* SUPPLIED ENTRIES *
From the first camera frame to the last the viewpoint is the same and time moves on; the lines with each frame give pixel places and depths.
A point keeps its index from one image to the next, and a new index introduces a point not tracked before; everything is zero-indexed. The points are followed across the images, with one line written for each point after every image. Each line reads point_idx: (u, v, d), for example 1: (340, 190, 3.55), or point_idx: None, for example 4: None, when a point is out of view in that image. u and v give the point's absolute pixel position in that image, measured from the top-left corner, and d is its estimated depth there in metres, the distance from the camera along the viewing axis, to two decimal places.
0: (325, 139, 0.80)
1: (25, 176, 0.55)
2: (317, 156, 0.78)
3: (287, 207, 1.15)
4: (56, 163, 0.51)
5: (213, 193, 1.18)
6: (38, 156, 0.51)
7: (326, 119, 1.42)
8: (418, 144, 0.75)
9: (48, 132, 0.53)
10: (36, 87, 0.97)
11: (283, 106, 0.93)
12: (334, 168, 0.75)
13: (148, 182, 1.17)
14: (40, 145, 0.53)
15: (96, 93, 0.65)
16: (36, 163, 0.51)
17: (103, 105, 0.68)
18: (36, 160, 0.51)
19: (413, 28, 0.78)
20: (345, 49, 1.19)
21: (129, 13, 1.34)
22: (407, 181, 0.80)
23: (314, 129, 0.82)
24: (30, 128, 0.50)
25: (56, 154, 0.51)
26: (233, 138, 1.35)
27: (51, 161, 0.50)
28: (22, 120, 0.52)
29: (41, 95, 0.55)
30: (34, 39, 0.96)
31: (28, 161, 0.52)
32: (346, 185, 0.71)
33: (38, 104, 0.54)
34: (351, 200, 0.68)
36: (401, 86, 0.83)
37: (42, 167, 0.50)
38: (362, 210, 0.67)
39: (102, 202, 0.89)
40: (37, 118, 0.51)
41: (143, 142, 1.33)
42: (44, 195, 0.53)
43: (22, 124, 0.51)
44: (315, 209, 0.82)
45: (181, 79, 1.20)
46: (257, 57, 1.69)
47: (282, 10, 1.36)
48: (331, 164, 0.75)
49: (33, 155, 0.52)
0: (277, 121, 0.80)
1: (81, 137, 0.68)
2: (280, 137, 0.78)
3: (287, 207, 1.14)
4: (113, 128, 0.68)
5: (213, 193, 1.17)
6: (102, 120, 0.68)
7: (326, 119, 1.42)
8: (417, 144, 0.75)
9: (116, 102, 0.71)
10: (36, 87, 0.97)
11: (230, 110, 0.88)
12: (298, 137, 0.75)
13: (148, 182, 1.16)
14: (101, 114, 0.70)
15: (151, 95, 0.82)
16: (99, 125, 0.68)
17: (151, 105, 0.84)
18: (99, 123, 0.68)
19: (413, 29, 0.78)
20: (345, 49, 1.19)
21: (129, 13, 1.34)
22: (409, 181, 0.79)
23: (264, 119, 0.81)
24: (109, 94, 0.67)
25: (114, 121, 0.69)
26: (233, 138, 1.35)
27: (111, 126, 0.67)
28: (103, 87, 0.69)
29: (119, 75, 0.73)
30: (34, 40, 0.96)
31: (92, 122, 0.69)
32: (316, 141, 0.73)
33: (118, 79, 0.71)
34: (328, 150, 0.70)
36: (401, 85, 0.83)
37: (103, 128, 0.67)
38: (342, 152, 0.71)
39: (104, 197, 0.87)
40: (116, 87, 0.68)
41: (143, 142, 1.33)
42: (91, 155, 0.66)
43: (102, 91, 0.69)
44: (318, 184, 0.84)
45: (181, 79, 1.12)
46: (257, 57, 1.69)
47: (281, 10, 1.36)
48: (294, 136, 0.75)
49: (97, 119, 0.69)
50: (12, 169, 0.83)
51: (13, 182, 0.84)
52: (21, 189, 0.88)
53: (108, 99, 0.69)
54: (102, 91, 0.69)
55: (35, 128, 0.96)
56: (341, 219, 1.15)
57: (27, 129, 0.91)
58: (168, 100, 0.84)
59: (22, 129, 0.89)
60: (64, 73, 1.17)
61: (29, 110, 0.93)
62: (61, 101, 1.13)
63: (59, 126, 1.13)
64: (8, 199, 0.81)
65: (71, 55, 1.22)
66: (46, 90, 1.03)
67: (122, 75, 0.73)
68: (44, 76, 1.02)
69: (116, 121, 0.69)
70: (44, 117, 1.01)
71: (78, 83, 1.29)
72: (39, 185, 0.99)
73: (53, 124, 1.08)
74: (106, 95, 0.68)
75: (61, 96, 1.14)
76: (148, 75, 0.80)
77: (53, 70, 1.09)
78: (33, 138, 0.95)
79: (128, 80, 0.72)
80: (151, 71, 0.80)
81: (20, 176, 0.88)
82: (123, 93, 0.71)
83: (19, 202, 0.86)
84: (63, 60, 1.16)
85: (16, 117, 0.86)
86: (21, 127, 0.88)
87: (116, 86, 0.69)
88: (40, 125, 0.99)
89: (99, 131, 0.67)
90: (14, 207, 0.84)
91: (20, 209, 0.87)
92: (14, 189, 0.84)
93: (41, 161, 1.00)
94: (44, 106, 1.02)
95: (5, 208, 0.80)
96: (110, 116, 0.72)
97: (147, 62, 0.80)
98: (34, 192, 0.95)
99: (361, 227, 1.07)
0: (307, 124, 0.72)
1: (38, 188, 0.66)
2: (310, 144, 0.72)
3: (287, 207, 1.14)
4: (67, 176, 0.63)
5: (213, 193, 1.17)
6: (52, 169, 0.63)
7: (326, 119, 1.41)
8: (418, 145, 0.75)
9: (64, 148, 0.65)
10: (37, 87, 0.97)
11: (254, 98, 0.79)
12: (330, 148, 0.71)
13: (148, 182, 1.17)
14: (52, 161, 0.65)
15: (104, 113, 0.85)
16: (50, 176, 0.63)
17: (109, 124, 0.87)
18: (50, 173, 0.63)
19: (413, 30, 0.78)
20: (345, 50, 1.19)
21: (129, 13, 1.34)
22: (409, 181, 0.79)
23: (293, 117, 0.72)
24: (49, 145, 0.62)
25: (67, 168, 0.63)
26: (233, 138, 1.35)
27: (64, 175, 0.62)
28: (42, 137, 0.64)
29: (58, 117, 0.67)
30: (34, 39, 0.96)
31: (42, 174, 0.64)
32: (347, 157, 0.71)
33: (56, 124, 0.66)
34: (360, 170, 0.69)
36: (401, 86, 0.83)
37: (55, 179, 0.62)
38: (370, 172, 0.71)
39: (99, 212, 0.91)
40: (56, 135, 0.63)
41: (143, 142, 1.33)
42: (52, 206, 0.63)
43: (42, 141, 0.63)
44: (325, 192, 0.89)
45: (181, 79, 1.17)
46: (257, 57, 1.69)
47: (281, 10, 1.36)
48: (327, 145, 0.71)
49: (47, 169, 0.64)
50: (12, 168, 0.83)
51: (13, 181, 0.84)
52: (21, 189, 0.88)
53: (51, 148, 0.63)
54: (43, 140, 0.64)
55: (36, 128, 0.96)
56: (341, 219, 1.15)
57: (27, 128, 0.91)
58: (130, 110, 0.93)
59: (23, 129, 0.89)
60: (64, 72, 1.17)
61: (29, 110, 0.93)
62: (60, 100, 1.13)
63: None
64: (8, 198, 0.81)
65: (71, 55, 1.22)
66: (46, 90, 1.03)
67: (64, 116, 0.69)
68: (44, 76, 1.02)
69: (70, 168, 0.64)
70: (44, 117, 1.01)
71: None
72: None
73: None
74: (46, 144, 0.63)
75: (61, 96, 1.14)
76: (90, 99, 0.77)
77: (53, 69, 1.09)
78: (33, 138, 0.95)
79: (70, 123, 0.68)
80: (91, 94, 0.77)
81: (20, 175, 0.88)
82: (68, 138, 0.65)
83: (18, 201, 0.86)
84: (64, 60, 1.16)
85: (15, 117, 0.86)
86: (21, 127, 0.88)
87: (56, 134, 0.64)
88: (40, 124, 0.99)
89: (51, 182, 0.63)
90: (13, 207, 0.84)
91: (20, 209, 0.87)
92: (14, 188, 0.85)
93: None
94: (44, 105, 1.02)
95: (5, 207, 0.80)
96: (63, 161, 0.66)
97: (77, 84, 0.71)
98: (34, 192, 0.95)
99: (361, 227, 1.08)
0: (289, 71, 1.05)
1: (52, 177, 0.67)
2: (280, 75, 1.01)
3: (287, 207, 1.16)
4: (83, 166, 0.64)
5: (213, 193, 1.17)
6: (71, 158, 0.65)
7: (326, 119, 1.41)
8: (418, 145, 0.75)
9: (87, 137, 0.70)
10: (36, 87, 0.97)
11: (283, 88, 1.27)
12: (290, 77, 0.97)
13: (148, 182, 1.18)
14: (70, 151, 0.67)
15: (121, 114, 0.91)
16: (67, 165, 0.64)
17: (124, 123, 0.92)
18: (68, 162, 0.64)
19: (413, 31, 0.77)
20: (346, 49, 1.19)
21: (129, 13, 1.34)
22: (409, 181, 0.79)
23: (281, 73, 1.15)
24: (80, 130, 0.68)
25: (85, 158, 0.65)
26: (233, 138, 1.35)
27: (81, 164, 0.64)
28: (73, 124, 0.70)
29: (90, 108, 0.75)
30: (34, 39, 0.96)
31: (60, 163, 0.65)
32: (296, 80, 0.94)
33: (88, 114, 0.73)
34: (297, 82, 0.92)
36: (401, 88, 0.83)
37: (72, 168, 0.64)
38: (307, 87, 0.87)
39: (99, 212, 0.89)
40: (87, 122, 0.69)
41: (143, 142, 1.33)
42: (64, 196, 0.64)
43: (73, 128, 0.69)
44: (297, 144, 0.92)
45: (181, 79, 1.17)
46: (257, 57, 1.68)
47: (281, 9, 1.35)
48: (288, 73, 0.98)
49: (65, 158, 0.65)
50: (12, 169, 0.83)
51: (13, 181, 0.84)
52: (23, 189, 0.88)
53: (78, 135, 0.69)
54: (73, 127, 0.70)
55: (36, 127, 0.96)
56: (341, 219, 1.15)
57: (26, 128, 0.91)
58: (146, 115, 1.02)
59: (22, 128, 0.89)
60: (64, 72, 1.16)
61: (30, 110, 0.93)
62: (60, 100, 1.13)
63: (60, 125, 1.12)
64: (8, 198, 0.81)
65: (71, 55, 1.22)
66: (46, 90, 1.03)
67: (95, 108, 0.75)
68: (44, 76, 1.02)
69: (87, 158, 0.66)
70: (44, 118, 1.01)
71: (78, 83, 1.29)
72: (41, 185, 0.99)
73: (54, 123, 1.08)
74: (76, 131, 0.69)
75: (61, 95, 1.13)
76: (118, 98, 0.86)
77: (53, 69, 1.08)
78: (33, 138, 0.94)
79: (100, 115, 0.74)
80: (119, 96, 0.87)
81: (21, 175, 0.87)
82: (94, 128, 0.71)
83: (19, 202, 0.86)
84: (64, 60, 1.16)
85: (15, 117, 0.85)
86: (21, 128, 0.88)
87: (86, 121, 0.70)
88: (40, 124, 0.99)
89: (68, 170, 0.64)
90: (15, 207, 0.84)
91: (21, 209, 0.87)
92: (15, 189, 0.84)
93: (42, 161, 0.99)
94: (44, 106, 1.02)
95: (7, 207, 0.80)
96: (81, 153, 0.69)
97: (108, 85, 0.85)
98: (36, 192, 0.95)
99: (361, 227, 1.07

* PROBLEM *
In the entries above, the lines from the one bearing "0: (289, 71, 1.05)" up to and including the one bearing "43: (73, 128, 0.69)" should be transcribed exactly; no other line is wanted.

* REPLY TO THE EXERCISE *
0: (289, 71, 1.05)
1: (52, 177, 0.67)
2: (280, 75, 1.01)
3: (287, 207, 1.16)
4: (83, 166, 0.64)
5: (213, 193, 1.17)
6: (71, 158, 0.65)
7: (326, 119, 1.41)
8: (418, 145, 0.75)
9: (87, 137, 0.70)
10: (36, 87, 0.97)
11: (283, 88, 1.27)
12: (290, 77, 0.97)
13: (148, 182, 1.18)
14: (70, 151, 0.67)
15: (121, 114, 0.91)
16: (67, 165, 0.64)
17: (124, 123, 0.92)
18: (68, 162, 0.64)
19: (413, 31, 0.77)
20: (346, 49, 1.19)
21: (129, 13, 1.34)
22: (409, 181, 0.79)
23: (281, 73, 1.15)
24: (80, 130, 0.68)
25: (85, 158, 0.65)
26: (233, 138, 1.35)
27: (81, 164, 0.64)
28: (73, 124, 0.70)
29: (90, 108, 0.75)
30: (34, 39, 0.96)
31: (60, 163, 0.65)
32: (296, 80, 0.94)
33: (88, 114, 0.73)
34: (297, 82, 0.92)
36: (401, 88, 0.83)
37: (72, 168, 0.64)
38: (307, 87, 0.87)
39: (99, 212, 0.89)
40: (87, 122, 0.69)
41: (143, 142, 1.33)
42: (64, 196, 0.64)
43: (73, 128, 0.69)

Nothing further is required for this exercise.